Parmaklarını ekranda kaydırıp saate baktı ve gözleri birden kocaman oldu. Tam 4 saat uyumuşlardı. Saat tam akşam 10’du.
Kafasını yastığa dayadı ve Luhan’ın kafasını tekrardan göğsüne yasladı. Uykusu fazla derindi. Onun uyanmasını sağlamalıydı, akşam yemeğine gecikmişlerdi.

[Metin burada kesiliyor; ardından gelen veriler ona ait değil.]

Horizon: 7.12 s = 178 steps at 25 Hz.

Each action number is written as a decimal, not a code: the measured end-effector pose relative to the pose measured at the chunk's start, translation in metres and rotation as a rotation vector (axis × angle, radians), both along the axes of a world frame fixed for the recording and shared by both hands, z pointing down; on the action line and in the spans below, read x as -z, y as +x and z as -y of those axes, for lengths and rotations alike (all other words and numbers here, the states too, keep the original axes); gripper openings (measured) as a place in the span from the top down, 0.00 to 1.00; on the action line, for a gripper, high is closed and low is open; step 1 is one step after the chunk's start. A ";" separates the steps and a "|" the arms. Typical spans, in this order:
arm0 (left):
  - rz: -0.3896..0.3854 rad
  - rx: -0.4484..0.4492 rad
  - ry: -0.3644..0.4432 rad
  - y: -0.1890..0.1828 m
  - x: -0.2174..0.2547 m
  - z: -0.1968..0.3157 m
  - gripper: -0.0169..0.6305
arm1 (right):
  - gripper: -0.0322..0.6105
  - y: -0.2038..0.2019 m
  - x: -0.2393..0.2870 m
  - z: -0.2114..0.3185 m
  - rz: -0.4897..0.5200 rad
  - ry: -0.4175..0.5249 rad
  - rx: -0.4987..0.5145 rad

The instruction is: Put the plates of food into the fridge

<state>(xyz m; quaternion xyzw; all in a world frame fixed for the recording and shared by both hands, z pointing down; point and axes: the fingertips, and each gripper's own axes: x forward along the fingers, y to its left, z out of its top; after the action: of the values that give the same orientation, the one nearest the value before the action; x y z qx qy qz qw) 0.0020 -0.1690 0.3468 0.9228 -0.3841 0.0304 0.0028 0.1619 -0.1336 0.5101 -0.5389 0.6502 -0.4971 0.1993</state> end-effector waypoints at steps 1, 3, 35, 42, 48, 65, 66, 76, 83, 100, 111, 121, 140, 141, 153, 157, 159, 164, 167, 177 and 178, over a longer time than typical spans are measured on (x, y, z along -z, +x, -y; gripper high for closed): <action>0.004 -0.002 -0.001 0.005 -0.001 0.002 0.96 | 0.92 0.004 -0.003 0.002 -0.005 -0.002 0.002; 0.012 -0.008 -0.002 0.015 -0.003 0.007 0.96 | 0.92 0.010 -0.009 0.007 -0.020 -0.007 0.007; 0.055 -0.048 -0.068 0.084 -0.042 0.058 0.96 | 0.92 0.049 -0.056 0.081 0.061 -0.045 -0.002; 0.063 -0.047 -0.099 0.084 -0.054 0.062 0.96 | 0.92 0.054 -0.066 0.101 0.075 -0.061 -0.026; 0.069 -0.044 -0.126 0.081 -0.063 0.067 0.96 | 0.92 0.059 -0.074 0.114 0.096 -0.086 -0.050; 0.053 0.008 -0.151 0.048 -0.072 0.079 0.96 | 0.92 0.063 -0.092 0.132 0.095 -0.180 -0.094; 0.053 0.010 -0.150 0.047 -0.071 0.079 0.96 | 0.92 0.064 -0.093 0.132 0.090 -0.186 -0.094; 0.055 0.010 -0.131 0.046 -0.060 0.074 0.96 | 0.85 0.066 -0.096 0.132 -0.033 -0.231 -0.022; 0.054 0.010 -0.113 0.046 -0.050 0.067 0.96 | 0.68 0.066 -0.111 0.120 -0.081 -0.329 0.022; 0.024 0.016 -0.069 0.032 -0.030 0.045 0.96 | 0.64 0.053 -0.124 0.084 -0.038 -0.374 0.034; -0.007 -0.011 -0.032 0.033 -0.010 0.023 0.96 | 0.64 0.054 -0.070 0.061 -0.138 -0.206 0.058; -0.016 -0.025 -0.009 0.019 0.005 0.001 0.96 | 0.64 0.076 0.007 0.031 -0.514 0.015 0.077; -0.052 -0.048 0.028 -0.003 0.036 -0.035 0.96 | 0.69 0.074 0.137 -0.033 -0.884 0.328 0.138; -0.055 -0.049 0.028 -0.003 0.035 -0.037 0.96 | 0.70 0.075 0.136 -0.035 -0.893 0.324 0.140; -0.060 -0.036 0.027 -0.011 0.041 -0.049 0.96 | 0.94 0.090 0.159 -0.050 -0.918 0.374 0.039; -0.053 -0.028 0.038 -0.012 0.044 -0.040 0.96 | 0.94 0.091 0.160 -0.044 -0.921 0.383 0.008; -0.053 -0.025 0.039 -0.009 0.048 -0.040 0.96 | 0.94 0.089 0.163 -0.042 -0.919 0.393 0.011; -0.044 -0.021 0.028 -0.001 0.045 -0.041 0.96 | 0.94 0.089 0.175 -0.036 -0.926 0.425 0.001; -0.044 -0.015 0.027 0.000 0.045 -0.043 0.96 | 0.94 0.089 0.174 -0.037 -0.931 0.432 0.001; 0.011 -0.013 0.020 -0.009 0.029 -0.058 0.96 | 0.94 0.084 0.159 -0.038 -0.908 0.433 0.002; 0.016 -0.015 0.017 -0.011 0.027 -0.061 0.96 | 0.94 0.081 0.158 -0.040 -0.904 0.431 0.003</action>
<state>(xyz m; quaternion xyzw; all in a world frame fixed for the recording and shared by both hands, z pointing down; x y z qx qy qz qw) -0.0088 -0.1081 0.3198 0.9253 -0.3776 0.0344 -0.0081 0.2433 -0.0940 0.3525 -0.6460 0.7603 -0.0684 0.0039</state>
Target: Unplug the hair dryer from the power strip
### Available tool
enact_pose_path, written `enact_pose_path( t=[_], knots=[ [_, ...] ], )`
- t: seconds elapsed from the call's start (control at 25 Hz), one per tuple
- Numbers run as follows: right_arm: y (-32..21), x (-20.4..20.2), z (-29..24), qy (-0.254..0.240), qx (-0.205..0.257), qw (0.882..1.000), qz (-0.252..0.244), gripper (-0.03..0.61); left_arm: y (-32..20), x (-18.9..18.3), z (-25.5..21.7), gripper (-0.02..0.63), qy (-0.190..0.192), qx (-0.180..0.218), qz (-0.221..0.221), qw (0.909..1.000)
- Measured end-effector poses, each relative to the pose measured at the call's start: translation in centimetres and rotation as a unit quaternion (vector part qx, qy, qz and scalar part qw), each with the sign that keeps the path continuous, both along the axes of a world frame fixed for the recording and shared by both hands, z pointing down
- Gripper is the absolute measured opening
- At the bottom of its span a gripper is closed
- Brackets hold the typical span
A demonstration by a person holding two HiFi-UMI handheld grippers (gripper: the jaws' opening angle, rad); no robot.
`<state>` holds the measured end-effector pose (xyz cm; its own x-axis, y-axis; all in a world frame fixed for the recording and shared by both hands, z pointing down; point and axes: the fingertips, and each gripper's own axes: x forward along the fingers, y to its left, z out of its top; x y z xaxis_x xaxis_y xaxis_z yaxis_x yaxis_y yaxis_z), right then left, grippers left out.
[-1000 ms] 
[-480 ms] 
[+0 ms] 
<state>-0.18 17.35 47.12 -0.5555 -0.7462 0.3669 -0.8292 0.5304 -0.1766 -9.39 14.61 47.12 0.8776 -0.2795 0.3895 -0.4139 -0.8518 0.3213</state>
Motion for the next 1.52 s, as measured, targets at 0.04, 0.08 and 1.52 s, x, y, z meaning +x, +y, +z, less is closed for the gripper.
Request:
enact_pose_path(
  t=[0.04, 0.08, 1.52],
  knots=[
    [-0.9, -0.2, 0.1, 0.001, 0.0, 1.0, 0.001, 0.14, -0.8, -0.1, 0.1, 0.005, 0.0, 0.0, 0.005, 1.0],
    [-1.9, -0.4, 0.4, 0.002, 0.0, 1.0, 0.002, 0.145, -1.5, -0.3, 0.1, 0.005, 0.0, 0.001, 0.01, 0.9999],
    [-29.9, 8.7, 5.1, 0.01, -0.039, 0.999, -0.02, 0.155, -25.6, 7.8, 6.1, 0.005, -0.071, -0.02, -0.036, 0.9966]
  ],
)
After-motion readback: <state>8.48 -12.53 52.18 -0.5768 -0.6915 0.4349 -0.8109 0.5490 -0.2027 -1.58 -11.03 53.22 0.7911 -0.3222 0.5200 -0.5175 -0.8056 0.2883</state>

Elini kaldırıp yumuşak alnı okşadı, çocuk huzursuzca homurdandı. ‘’Şş,’’diye fısıldadı Kai onun kulağına hafifçe. Lila rengi göz kapakları yavaşça açılıp kapandı, daha sonra kızarmış gözler göründü, ‘’Saat 10 olmuş.’’
Luhan ne olduğunu algılayamamıştı, birazcık bekledi. Daha sonra bilgiler beynine yeniden dolmaya başladı ve şaşkınlıkla esnedi.
‘’Karnım acıktı.’’ Kolunu sıcak vücuda daha çok doladı ve çarşafın altına daha çok girdi. ‘’Hava serinlemiş.’’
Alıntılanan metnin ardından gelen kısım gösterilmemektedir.